Comparison of water reservoirs’ live capacity (%) and total monthly precipitation (mm) in Istanbul. Live capacity in 2020 did not reach 2019 levels and was already close to the minimum level for 2019 (December) in August. Water resources were not replenished to 2019 levels in 2020 despite higher rainfall in early 2020 than in 2019. This indicates higher water use, some of which, say for the cleaning of public spaces, might not have been recorded in the standard figures given their emergency nature.

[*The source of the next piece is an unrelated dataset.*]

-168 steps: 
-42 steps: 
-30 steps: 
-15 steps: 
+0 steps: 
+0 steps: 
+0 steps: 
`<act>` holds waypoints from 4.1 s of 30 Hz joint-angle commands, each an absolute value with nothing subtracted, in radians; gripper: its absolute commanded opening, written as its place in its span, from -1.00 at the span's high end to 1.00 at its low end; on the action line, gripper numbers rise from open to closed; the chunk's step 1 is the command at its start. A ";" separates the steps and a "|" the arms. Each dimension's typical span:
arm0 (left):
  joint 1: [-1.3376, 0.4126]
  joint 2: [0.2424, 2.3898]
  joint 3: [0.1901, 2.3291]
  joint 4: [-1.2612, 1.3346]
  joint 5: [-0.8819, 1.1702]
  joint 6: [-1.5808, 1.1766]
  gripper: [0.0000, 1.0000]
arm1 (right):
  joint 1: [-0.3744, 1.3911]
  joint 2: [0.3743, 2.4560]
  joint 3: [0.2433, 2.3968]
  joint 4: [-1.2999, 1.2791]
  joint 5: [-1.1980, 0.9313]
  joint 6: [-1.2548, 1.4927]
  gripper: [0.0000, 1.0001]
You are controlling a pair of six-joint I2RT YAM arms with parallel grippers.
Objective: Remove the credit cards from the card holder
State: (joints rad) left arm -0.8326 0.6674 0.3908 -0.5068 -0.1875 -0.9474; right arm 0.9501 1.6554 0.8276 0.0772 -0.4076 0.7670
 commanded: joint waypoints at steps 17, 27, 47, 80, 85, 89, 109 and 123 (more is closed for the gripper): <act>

Possible influence of changing climatic conditions

Figure 2 provided a context for the pandemic years of 2020 and 2021 in terms of the prevailing temperatures in Istanbul compared to a 1991–2000 baseline. The data suggest that whilst temperatures were similar or higher in the pandemic years, rainfall was more variable, For example, June 2021 was much wetter than the average and some autumn months were much drier. Such short-term variations in temperature and rainfall are notoriously difficult to interpret and this adds to the challenges associated with managing water resources. Thus, we examined a longer run of temperature and rainfall data for Istanbul to see whether, over a number of decades, there was any indication that temperature was increasing (this might lead to increased water consumption) or rainfall becoming more variable (this might lead to drought conditions and would increase the uncertainty in managing resources to meet demand). Figure 13 (temperature anomalies) shows clearly that the temperatures in Istanbul have been rising steadily since about 2000. There is also a suggestion in the data that there may be a similar periodicity in higher temperature anomalies and low water resource levels. Data in Fig. 14 (rainfall anomalies) suggests that rainfall patterns are also becoming more variable and again there is some suggestion that periods of low rainfall coincide with low reservoir levels. Taken together this suggests that as well as the additional water demands of the pandemic an influence of climate change may also be evident. As this has implications for water resources in the future, we examined whether these trends in temperature and tendencies in rainfall patterns were likely to continue into the future using climate modelling tools readily available to managers of water resources in many countries.

Figure 13
Figure 13
Figure 13

Istanbul temperature °C anomaly. This figure plots the average temperature anomaly data from 1937 to 2021 relative to 1961 to 1990 values at the Florya Metro Station, Istanbul. There is an increasing trend in the anomaly in Istanbul, especially after the 1990s. Since then, some of the relatively larger positive anomalies have occurred every 6–7 years (1990/1, 1995/6, 2000/1, 2007/8 and 2014/5), indicating that low reservoir levels occur when temperatures are anomalously high.

Figure 14
Figure 14
Figure 14

Istanbul rainfall (mm) anomaly with changes in capacity (%). This figure plots the total rainfall anomaly data from 1937 to 2021 relative to 1961 to 1990 values at the Florya Metro Station, Istanbul. Since the 1970s, the rainfall anomaly has changed sign often. There may be some evidence of a cycle in rainfall anomalies as well (1990/1, 1994/5, 2001/2, 2007/8, 2014/5 and 2019/20). This suggests that low reservoir levels occur when there is a lower rainfall (see the relationship between rainfall and capacity levels after 2005).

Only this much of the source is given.